| If I can overly generalize, and as a person who generally loves Ruby and Rails, I'll suggest that there are two schools of Rails app development emerging. The first is what I'll term the "Classic School" or "DHH School" characterized by full-blown utilization of all Rails magic such as AR/AC callbacks, pretty skinny but not obsessively skinny controllers, an eschewance of service objects and more. The "Emerging School" relies less on some aspects of Rails magic, and introduces patterns like services/interactors/DCI and seems to be more focused on building a domain models which attempt to be less coupled to the framework. I think the Grouper folks are in the second camp given their previous blog post about interactors which showed up here on HN. Also, I think the desire to encapsulate authorization into a reusable object seems slightly more in the spirit of the emerging school. What I find odd is that they'd offer a solution for authorization which is so bound up in Rails magic. It seems to me authorization is really part of the domain model and as such you would expect to find that code in whatever gets called by the controller (which I would expect to be something like an interactor, but in this blog post is just plain old Rails code.) |
In a nutshell, almost all DCI/service object blog posts I have read seem to have almost all of their issues addressed by a liberal use of `concerns`.

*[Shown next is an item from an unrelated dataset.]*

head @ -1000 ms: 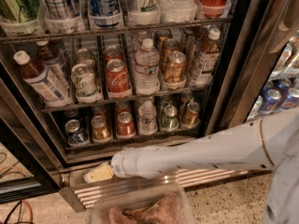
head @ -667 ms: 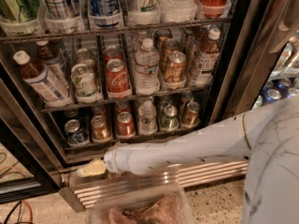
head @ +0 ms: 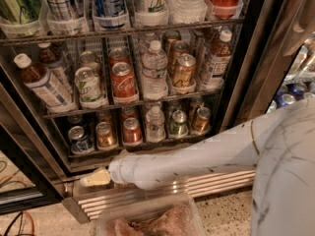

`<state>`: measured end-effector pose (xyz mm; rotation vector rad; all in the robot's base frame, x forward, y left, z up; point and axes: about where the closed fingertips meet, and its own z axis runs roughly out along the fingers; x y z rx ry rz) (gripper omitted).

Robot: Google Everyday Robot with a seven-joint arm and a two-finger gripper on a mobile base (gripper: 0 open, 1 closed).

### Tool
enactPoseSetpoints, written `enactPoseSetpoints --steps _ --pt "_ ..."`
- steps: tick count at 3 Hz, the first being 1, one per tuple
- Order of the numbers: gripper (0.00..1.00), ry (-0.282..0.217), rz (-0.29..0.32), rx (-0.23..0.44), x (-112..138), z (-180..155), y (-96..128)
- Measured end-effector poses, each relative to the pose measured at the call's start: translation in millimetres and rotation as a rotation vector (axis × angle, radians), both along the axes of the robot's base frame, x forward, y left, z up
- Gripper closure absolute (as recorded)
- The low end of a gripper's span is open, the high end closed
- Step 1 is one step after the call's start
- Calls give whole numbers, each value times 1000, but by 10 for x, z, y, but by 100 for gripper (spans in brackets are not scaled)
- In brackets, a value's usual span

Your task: Pick orange can from bottom shelf of fridge

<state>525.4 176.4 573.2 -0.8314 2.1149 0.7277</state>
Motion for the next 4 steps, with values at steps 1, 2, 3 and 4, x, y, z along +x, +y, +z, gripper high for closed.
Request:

In the end, I think we're all talking about how to separate "concerns/responsibilities/dependencies" into atomic units so our code is easier to reason about; it turns out my user object does a Ton Of Things and it becomes more maintainable once we split it up.

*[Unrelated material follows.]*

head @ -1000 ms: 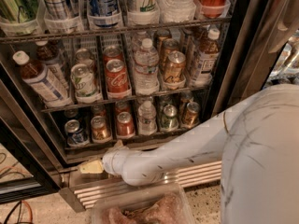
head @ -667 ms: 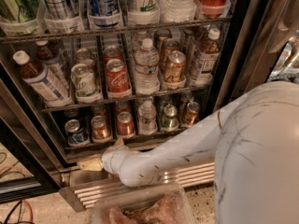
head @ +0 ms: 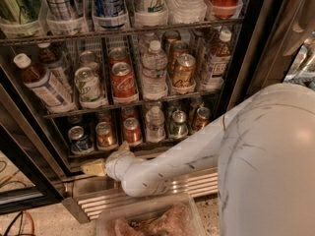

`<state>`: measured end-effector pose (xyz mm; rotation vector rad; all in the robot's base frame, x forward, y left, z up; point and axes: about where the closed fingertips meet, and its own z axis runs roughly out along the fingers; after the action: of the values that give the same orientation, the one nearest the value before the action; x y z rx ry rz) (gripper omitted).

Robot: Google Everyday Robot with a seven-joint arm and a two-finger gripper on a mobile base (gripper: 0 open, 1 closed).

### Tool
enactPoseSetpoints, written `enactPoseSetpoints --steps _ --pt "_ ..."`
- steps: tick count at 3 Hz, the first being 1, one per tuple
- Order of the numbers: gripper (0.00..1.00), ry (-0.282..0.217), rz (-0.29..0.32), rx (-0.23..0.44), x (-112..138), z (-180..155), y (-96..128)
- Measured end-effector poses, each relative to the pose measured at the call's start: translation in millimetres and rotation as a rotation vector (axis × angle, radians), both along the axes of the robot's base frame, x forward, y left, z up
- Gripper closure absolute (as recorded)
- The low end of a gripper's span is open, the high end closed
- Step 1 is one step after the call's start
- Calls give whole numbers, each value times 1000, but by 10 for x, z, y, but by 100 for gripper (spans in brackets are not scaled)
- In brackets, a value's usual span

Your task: Pick orange can from bottom shelf of fridge

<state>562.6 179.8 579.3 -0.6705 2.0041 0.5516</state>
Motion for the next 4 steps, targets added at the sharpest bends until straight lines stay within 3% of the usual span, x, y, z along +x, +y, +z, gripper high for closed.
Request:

The schism in my mind comes more from random blog post declaring "We have seen the truth! and it is $new_jargon_here" and then DHH pops out of the wilderness and crankily declares "yes, yes, this is why we introduced xyz, jeez."
What strikes me most in the end is that most of the random blog posts seem to lack a coherent theory for why their code has improved, rendering most of the conversation around it moot. DHH on the other hand has strong, and well formed opinion on the subject which is why he can occasionally come through and refactor it along his mental model.
This is all to say: I have rather strong, if currently unarticulated, opinions on how to think about code organization, and I tend to be more on DHH's side when it comes to these debates. Furthermore, I'm increasingly convinced we're all talking about the same things using different words.